■ Work to be completed:
Would you please restate all of the data exactly?

(Material provided Opens)

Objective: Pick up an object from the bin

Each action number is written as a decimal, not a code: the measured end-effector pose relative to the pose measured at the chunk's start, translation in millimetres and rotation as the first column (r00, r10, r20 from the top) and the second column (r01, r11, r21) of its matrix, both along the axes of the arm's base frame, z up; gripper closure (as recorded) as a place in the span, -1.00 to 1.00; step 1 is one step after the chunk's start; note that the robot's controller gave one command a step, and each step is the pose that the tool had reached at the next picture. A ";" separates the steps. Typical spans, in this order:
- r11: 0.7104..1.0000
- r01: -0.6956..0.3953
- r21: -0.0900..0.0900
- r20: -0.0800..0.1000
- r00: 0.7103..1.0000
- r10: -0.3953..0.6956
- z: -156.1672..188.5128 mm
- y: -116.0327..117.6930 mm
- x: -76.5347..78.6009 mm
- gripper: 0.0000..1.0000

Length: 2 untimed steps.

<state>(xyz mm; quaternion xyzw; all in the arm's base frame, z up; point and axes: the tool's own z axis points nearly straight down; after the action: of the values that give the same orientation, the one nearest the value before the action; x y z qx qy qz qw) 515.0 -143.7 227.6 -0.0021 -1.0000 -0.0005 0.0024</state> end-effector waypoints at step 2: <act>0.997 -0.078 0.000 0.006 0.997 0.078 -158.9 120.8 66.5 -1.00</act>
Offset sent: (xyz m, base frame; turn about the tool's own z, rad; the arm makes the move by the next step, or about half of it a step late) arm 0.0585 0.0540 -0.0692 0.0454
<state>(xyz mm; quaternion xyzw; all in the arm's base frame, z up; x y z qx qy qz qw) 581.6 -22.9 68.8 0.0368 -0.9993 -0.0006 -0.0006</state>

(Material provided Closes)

■ Solution:
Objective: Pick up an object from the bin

Each action number is written as a decimal, not a code: the measured end-effector pose relative to the pose measured at the chunk's start, translation in millimetres and rotation as the first column (r00, r10, r20 from the top) and the second column (r01, r11, r21) of its matrix, both along the axes of the arm's base frame, z up; gripper closure (as recorded) as a place in the span, -1.00 to 1.00; step 1 is one step after the chunk's start; note that the robot's controller gave one command a step, and each step is the pose that the tool had reached at the next picture. A ";" separates the steps. Typical spans, in this order:
- r11: 0.7104..1.0000
- r01: -0.6956..0.3953
- r21: -0.0900..0.0900
- r20: -0.0800..0.1000
- r00: 0.7103..1.0000
- r10: -0.3953..0.6956
- z: -156.1672..188.5128 mm
- y: -116.0327..117.6930 mm
- x: -76.5347..78.6009 mm
- gripper: 0.0000..1.0000

Length: 2 untimed steps.

<state>(xyz mm; quaternion xyzw; all in the arm's base frame, z up; point and axes: the tool's own z axis points nearly straight down; after the action: of the values that give the same orientation, the one nearest the value before the action; x y z qx qy qz qw) 515.0 -143.7 227.6 -0.0021 -1.0000 -0.0005 0.0024</state> end-effector waypoints at step 2: <act>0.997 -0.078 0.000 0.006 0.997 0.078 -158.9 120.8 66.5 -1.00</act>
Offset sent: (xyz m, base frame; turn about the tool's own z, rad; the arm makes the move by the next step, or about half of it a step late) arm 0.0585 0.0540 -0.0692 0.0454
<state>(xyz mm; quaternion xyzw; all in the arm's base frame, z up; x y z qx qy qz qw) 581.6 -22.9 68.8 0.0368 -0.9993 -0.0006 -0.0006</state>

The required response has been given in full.